◆ Exercise brief: Lines holding the string "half" are the ones to copy; find them all in the data.
=-=-=-=-=
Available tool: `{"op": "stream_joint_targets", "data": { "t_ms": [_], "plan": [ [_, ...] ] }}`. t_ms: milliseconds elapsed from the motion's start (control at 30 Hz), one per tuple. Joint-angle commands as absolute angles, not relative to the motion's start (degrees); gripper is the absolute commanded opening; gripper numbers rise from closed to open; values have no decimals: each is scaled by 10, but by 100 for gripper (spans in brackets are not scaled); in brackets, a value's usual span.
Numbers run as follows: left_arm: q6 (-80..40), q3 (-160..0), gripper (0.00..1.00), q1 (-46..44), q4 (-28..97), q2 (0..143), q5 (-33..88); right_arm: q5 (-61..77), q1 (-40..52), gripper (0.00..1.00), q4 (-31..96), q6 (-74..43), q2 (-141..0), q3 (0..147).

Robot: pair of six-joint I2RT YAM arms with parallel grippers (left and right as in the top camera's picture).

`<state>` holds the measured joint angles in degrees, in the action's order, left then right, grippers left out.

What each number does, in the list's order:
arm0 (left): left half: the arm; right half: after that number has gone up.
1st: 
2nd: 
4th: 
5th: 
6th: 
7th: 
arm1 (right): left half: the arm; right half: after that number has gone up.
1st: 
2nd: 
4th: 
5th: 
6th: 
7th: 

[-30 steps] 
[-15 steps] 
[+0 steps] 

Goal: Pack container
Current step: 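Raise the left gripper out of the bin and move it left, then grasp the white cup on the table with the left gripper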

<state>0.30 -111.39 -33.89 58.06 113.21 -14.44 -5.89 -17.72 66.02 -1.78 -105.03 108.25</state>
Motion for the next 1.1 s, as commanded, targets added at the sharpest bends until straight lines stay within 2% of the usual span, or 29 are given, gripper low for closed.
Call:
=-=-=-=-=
◆ Output of the exercise:
arm0 (left): left half: the arm; right half: after that number has gone up.
arm1 (right): left half: the arm; right half: after that number has gone up.

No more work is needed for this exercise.